Яр осторожно спросил:
— Алька… ты думаешь, дерево уцелело при нашествии?
— А что ему сделается? Оно же все равно сухое. Ну, может, обгорело, это неважно… Яр, мы все равно должны туда идти.
Яр молчал. Он опять не знал. Идти ли? А если что-то снова? Как с Игнатиком… Яр…
— Ладно,— сказал Яр. Все равно ничего другого придумать он не мог.
Но Алька угадал его неуверенность. Он встревоженно вскинул глаза:
— Яр, ты не уйдешь один, без меня?
— Нет…
— Тогда чего еще ждать? — Алька вскочил.
— А тебя отпустят из школы?
—Больно надо нам спрашивать!
— Алька, но неудобно же. Все-таки школа. Тебя хватятся…
Алька странно усмехнулся:
— Да?.. Ну ладно, может, так лучше будет. Пошли к директору…
Формальности заняли очень мало времени. Яр представился как житель Орехова, сосед Альки по дому. Сказал, что проезжал мимо, узнал мальчика и хочет увезти его домой, потому что мать ищет его и очень волнуется.
Директор — молодой, но лысый человек с костистым лицом — торопливо кивал:
— Конечно, конечно! Раз вы так решили и мальчик тоже просится… Мы ведь посылали запрос в Орехов, но сами понимаете…— Потом он понизил голос и объяснил виновато:— По правде говоря, мы только рады. Школа так переполнена… К тому же мы хотя и боремся с предрассудками, а к детям с той стороны отношение все равно не такое…
Он дал Яру расписаться в какой-то разлинованной книге. Потом, глядя в сторону, сказал:
— Вам лучше всего ехать на автобусе. До станции Мост…

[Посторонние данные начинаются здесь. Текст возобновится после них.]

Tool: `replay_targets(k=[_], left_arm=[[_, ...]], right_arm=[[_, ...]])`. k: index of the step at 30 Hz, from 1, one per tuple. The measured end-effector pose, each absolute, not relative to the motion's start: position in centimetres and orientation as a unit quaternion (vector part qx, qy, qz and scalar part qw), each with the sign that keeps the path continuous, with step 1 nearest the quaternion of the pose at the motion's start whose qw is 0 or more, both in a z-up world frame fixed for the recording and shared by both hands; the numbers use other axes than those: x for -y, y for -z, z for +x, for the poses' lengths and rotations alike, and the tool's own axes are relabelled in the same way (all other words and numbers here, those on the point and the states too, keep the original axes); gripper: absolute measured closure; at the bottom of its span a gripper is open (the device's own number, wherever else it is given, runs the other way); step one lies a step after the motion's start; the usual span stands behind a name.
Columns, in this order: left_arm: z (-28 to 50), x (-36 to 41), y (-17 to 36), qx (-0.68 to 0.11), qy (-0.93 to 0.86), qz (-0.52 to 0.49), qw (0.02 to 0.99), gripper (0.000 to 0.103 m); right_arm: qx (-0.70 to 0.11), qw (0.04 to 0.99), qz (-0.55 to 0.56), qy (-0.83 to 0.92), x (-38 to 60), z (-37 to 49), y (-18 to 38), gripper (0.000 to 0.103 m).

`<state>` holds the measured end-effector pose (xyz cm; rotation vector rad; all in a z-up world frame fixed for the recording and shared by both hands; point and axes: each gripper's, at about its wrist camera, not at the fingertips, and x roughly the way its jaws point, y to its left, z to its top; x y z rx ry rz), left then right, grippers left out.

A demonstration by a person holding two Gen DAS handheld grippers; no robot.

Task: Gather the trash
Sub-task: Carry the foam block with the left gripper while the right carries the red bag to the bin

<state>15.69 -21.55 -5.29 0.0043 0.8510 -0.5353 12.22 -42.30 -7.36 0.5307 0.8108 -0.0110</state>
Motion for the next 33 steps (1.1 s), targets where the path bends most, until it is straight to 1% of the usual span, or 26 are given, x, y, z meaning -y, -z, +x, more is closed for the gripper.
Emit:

— До станции Мост? — вырвалось у Яра. Директор сделал виноватое движение спиной.
— Ну… это, разумеется, условное понятие… Вы, естественно, можете сойти на берегу, где удобнее. А там уж... Да что я вам объясняю! Раз вы прибыли сюда из Орехова, дорогу знаете сами....
— Разберемся,— сказал Яр и посмотрел на Альку.
Алька — уже одетый, с курточкой под мышкой, с рюкзачком — нетерпеливо переминался рядом. Он почему-то усмехнулся и спросил директора:
— А когда автобус?
— Через полтора часа… Я пошлю кого-нибудь за билетами, а вы пока пообедайте в школьной столовой.
Они пообедали в гулком, заставленном столами зале. Ребята поглядывали на Альку и на Яра с завистью. Алька был серьезный и молчаливый. Упитанная тетка в синем халате принесла два желтых билета. Яр спросил, где автостанция.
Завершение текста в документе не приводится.